Although finding out that you have high triglycerides might be upsetting, there's a lot you can do on your own to lower them. Making changes to your lifestyle can have a dramatic benefit. Here are some suggestions:

  • Get more physical activity.Exercise can have a big impact on triglyceride levels. Experts recommend that everybody get at least 30 minutes of exercise at least five times a week. If you're out of shape, start slowly. Begin with a quick walk three times a week and then build up from there.
  • Lose some weight. If you're overweight or obese, shed a few pounds and try to maintain an ideal body weight. Exercise will help, but you also need to focus on diet. The key is to eat fewer calories -- whether they come from fats, carbs, or protein. Focus on a diet that's high in fruits, vegetables, lean proteins, and low-fat dairy products. Cutting down on sugary foods -- like sodas -- could really help, too.
  • Choose better fats. Pay more attention to the fats you eat. Eat fewer foods with unhealthy fats (found in meat, butter, and cheese) and trans fats (in processed foods and margarines), as well as cholesterol. Boost your intake of healthy monounsaturated and polyunsaturated fats, which are found in olive oil, nuts, and some fish. Studies have found that the omega-3s in fatty fish -- like tuna, salmon, mackerel, and sardines -- are particularly good at lowering triglyceride levels. Because even healthy fats are high in calories, you still need to eat these foods in moderation.
  • Cut down on alcohol. Even small amounts of alcohol seem to cause big spikes in triglyceride levels. Limit alcohol intake to one drink a day.

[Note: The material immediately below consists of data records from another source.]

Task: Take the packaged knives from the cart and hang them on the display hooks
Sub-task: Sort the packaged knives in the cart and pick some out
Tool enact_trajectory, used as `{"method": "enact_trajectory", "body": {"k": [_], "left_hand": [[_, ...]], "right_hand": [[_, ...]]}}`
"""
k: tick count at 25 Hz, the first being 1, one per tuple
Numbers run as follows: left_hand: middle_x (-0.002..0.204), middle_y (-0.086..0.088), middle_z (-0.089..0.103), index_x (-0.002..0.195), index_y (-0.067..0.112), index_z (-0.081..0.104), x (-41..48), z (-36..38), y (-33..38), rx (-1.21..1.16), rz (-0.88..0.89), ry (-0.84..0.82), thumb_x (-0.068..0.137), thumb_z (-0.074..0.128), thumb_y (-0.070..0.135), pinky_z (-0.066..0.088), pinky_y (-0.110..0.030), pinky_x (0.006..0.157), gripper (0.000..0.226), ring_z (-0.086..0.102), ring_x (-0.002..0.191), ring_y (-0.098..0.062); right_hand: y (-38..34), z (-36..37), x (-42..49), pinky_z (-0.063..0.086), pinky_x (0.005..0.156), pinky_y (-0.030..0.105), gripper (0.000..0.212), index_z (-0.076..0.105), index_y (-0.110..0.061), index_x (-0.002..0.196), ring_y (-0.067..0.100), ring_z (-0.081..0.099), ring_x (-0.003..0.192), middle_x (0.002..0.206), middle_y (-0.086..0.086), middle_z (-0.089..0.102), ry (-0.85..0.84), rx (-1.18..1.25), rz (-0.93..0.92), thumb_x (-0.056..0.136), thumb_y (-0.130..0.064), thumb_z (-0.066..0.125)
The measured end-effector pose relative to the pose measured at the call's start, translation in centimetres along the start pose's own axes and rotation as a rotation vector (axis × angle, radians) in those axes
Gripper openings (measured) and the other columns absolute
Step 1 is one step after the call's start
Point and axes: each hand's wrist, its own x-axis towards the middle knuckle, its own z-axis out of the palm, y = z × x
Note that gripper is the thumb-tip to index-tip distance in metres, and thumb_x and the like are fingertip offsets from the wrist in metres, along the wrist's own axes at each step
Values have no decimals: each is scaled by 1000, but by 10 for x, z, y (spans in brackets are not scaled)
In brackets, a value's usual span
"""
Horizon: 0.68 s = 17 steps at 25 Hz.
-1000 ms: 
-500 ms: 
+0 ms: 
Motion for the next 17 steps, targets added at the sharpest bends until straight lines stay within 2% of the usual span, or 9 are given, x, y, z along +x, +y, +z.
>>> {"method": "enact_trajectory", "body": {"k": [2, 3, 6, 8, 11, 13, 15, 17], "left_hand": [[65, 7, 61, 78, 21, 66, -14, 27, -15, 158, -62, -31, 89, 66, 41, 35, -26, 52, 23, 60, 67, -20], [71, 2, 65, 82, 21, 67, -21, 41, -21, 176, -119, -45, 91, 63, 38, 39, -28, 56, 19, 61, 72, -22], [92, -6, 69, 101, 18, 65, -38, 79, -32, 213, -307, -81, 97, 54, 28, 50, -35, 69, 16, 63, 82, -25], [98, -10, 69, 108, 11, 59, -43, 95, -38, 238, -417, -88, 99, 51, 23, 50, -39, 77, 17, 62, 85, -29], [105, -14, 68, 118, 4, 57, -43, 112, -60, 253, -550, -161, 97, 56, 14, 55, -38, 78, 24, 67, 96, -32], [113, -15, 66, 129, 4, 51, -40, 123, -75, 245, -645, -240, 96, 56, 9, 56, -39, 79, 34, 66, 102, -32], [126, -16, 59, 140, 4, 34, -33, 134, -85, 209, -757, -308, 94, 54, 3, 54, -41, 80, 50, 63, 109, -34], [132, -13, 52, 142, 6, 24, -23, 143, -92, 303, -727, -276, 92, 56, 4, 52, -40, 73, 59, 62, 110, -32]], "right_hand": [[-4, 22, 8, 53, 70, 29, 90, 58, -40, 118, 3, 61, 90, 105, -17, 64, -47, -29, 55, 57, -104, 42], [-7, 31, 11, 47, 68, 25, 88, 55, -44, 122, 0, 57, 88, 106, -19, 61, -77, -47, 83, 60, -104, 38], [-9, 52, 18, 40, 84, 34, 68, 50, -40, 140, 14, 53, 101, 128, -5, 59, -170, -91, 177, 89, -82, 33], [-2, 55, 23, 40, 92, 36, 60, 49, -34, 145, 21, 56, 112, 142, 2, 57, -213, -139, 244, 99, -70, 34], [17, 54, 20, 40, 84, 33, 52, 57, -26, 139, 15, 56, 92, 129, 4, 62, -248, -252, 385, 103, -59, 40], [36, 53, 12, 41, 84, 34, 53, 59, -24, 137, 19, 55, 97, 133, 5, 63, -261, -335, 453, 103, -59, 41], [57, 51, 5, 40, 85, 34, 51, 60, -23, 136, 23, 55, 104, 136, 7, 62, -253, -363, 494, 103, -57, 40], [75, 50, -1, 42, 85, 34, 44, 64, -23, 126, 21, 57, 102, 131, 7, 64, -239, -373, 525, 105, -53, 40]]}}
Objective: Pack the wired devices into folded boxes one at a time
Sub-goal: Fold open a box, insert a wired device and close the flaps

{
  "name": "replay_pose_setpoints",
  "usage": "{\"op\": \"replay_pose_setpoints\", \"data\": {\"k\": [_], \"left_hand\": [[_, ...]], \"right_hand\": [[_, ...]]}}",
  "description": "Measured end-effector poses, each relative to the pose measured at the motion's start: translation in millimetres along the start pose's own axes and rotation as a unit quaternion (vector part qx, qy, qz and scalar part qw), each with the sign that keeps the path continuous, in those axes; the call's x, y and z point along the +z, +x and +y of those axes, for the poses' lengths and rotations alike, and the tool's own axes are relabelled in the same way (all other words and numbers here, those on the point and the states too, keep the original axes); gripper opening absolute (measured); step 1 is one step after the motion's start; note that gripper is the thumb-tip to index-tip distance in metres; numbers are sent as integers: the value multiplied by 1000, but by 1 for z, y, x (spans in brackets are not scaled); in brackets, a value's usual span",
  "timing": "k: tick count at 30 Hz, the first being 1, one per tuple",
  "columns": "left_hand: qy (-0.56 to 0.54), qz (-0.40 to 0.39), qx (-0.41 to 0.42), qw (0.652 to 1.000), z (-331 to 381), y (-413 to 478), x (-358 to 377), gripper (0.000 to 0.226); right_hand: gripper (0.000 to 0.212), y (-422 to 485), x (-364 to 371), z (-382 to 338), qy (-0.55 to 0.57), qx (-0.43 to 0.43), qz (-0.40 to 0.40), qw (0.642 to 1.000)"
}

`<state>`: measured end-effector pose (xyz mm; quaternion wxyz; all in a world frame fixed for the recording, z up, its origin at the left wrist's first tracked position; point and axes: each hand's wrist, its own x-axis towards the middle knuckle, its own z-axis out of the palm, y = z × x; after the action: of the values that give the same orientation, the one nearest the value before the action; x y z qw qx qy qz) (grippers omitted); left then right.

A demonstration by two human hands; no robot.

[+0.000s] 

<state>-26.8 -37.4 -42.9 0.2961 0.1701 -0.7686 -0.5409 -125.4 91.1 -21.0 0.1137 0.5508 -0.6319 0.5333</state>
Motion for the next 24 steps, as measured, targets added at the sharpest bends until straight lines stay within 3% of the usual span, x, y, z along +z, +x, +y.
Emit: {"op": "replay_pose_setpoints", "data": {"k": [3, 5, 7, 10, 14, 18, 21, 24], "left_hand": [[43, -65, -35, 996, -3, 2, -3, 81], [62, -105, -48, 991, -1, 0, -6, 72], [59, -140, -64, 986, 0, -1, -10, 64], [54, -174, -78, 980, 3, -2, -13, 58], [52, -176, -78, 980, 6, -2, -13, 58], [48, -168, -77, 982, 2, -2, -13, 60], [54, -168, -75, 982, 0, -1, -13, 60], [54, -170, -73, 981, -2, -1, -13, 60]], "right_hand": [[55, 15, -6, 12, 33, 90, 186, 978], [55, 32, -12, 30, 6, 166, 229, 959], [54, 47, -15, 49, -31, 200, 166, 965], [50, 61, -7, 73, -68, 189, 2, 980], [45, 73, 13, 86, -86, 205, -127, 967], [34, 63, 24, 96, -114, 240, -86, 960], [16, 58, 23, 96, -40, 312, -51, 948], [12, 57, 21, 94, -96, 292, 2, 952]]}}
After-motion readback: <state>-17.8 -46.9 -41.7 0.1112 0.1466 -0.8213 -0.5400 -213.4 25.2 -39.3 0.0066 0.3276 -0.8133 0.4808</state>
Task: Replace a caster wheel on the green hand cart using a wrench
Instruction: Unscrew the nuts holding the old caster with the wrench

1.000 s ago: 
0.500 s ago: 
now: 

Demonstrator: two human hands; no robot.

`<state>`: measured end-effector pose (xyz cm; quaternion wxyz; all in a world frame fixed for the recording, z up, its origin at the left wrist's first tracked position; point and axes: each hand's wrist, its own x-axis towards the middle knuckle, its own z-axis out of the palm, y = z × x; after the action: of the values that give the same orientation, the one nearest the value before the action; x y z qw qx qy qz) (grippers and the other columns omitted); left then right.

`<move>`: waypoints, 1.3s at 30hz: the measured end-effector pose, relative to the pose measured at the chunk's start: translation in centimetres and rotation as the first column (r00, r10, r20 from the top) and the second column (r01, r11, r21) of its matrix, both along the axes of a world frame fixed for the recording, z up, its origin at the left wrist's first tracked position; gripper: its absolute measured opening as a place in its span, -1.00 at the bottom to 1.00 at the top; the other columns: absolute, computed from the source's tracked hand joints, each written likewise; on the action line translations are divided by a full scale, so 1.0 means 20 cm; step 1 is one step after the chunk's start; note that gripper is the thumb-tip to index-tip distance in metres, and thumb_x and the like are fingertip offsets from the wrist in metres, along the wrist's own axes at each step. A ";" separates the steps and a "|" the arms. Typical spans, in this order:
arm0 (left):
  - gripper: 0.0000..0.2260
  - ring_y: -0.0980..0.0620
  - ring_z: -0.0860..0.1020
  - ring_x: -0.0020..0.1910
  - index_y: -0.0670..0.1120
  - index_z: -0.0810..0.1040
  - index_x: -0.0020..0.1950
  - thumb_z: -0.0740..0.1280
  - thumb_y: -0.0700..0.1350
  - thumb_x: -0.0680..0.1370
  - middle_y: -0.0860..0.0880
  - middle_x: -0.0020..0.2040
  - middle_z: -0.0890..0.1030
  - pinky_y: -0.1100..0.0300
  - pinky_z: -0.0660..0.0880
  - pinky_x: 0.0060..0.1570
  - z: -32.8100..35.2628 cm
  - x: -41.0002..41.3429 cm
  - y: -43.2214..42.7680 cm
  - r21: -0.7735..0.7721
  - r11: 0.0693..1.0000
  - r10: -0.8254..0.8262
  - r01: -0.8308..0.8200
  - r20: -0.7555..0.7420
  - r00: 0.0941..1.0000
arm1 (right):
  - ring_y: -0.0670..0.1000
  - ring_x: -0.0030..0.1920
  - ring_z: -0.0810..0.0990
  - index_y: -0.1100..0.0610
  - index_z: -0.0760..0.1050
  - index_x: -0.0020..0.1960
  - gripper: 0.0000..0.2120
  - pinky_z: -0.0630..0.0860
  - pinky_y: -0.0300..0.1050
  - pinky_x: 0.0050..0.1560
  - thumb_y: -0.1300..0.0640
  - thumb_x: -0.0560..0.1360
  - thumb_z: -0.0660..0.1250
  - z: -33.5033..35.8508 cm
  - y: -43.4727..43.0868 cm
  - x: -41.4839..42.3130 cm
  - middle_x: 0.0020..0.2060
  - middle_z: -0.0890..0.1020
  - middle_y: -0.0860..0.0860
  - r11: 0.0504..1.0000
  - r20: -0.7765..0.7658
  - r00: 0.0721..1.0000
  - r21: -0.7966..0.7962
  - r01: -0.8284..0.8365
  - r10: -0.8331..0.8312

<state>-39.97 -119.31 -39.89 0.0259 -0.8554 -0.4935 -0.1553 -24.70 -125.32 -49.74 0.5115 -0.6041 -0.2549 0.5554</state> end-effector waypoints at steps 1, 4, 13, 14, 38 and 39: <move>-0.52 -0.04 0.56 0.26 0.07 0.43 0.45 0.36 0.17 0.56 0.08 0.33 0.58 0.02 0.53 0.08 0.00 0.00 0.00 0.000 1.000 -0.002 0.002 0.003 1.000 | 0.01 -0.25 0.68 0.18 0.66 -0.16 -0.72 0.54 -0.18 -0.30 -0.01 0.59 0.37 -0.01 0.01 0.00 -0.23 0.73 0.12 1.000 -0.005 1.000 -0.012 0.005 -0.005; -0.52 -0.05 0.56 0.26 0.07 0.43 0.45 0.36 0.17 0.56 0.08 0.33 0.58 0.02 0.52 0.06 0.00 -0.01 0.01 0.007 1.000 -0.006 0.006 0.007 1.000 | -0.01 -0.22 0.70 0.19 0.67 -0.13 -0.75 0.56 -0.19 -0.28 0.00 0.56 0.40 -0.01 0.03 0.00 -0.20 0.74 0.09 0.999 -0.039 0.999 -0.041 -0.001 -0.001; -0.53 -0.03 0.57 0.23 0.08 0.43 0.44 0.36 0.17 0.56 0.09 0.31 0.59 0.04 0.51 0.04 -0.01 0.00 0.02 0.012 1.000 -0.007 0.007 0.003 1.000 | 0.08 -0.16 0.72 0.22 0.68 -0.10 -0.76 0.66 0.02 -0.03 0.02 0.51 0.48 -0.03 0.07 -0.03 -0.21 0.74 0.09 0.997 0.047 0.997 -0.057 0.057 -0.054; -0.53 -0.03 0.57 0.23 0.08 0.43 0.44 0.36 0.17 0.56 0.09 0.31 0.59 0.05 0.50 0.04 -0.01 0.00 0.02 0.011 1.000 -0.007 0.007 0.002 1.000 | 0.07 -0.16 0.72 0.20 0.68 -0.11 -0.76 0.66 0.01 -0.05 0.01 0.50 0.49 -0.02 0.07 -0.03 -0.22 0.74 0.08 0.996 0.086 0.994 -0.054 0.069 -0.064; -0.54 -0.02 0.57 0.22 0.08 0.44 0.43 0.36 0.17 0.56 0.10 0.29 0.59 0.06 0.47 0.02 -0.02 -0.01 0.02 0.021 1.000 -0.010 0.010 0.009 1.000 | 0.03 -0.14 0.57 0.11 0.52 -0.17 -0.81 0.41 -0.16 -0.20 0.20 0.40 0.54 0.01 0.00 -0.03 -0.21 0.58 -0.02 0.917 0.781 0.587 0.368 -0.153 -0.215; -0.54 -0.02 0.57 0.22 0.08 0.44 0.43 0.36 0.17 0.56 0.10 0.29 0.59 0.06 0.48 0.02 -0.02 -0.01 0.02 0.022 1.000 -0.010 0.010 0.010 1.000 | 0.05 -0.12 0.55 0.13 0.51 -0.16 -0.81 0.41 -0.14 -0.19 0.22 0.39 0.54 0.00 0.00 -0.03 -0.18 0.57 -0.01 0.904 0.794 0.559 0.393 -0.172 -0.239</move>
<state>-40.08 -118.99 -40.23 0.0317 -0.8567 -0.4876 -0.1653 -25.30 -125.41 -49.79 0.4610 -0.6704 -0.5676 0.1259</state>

People with heart disease and high triglycerides may need medication to bring down their levels.

  • Fibrates can lower triglycerides. They modestly improve cholesterol levels, too.
  • Fish oil with omega-3 fatty acids can help keep triglycerides under control. Ask your doctor whether you should use prescription fish oil. Omega-3 acids from plant sources like flaxseed may help.
  • Niacin (nicotinic acid) can lower triglycerides by up to 50%. It's available as a non-prescription supplement and as a prescription drug.

Remember that to stay healthy and keep your triglycerides down, you still have to focus on improving your lifestyle.

When you talk to your doctor, discuss all of the medicines, supplements, and vitamins you take. Some common drugs -- like beta-blockers, birth control pills, and diuretics -- can cause high triglycerides as a side effect. It's possible that one of them could be causing your problem.

When it comes to cholesterol and triglycerides, perhaps the most important thing is to get regular screenings.

See your doctor and get checked out. If your triglycerides are high, you and your doctor can decide on a treatment plan -- and you can make a few simple but effective changes to your lifestyle.

If you’re a healthy adult, you should get a lipid profile every 4-6 years. Children should have it done at least once between the ages of 9 and 11, and one more time between 17 and 21. If you’re making changes to your diet or taking medication for high cholesterol or triglycerides, experts advise you to get a lipid profile afterward.